#### [WHAT IS NEEDED]
Write out each line of the records that has "ornate" in it.

Stored items from a collection

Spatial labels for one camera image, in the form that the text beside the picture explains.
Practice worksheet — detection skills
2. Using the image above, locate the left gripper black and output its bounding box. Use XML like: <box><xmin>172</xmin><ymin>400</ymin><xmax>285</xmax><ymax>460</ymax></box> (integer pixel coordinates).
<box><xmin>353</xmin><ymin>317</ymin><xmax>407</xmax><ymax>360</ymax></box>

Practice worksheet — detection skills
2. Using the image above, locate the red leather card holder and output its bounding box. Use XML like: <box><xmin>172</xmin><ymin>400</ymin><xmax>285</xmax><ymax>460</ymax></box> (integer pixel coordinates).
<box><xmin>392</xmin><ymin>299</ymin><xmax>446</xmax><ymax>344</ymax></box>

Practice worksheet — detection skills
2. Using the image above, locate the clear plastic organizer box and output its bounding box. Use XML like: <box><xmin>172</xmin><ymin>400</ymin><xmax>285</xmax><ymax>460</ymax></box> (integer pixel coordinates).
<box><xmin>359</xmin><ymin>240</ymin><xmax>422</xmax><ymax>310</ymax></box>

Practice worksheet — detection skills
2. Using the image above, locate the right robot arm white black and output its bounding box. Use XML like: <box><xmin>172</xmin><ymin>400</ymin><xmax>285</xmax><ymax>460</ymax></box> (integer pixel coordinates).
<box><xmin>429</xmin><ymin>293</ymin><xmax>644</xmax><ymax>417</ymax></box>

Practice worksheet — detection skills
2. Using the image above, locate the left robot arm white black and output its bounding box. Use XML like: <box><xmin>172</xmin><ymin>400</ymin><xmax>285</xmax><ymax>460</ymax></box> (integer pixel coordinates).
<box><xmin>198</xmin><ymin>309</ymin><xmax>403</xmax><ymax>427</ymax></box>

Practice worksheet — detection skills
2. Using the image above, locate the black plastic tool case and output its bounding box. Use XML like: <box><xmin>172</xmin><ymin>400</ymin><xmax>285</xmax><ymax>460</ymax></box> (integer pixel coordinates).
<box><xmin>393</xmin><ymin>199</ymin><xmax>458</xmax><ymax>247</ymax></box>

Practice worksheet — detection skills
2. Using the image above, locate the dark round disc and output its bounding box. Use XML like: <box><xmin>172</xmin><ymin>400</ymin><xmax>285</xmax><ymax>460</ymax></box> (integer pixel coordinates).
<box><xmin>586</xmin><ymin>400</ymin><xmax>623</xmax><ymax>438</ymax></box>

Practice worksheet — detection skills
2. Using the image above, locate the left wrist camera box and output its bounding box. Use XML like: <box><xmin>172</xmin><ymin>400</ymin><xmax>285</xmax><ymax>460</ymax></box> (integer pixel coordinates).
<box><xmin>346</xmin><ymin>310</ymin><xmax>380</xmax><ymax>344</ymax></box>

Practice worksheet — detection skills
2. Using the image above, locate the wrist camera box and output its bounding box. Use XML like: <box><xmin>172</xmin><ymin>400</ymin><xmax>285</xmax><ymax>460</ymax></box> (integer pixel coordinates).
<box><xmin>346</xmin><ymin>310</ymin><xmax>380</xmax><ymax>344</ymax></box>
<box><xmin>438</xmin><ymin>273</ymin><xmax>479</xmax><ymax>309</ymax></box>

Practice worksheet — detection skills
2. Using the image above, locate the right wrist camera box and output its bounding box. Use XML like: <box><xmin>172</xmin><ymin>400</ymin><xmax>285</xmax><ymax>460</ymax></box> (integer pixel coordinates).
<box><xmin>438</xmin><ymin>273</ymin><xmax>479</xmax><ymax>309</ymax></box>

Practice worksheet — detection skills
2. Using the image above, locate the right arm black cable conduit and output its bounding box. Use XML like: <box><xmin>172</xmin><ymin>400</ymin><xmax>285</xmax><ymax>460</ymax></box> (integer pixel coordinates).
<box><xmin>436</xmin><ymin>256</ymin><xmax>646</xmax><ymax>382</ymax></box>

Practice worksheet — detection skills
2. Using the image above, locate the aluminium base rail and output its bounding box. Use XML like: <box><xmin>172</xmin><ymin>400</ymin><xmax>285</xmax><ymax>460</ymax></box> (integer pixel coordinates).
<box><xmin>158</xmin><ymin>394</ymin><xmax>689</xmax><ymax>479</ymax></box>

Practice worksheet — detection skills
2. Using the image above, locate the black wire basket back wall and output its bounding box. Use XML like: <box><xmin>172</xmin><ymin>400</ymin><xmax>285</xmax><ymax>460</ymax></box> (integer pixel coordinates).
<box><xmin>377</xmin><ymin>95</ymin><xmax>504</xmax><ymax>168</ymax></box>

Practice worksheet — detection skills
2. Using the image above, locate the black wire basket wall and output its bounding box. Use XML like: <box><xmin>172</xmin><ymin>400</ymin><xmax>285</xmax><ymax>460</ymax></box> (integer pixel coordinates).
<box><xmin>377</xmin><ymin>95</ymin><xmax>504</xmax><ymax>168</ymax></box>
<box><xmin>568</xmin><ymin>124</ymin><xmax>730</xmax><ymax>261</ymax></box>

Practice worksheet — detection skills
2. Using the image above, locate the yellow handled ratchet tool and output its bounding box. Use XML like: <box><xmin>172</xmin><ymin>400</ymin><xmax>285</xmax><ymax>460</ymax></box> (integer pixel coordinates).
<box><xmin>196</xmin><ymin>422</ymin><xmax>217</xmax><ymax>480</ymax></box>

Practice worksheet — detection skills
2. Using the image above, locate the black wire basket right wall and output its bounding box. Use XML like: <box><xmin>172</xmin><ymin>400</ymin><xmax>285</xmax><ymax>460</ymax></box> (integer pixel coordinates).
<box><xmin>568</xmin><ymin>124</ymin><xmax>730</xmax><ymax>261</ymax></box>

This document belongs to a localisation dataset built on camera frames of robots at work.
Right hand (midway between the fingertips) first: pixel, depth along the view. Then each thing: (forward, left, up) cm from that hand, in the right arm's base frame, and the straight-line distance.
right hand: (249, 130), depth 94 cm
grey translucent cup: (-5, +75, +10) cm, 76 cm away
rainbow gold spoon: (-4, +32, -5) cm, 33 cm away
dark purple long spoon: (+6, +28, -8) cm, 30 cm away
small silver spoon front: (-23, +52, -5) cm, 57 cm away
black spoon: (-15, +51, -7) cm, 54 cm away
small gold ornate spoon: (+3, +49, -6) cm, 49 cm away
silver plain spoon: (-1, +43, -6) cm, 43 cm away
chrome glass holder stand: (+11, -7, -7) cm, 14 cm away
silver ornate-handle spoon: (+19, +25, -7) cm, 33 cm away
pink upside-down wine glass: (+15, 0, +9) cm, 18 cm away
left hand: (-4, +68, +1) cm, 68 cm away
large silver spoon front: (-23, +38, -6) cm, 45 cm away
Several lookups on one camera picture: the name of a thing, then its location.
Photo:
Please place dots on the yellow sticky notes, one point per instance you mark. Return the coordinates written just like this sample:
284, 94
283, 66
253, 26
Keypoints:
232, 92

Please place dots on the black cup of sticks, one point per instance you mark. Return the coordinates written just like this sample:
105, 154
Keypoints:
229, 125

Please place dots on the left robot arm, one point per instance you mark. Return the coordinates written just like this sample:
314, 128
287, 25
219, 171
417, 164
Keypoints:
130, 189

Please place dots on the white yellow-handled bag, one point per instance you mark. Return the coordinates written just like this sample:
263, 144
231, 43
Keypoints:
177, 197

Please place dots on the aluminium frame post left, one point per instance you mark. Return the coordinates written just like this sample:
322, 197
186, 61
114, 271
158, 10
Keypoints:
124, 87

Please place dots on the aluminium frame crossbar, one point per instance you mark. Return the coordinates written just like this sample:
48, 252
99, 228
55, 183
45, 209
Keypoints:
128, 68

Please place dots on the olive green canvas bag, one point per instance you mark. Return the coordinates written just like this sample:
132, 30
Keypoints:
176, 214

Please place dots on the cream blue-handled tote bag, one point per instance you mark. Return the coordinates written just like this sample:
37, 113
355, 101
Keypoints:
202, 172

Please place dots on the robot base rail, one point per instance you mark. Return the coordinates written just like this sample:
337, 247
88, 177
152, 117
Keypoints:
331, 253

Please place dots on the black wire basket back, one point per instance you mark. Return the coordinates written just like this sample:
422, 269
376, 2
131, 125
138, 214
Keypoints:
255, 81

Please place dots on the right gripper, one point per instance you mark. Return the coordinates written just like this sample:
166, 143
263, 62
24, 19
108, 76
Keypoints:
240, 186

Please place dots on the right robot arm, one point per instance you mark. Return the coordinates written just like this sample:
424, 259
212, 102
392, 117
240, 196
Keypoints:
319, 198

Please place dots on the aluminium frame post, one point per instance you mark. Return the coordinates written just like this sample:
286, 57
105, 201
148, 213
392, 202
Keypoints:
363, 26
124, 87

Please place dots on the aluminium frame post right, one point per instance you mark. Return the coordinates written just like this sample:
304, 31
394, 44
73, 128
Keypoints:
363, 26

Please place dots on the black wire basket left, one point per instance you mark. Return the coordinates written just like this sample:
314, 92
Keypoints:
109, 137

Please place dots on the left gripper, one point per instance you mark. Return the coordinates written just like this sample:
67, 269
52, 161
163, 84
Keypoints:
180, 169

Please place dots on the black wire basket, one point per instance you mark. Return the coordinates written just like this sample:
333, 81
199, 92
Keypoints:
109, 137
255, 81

#### [YOUR SOLUTION]
small gold ornate spoon: (+3, +49, -6) cm, 49 cm away
silver ornate-handle spoon: (+19, +25, -7) cm, 33 cm away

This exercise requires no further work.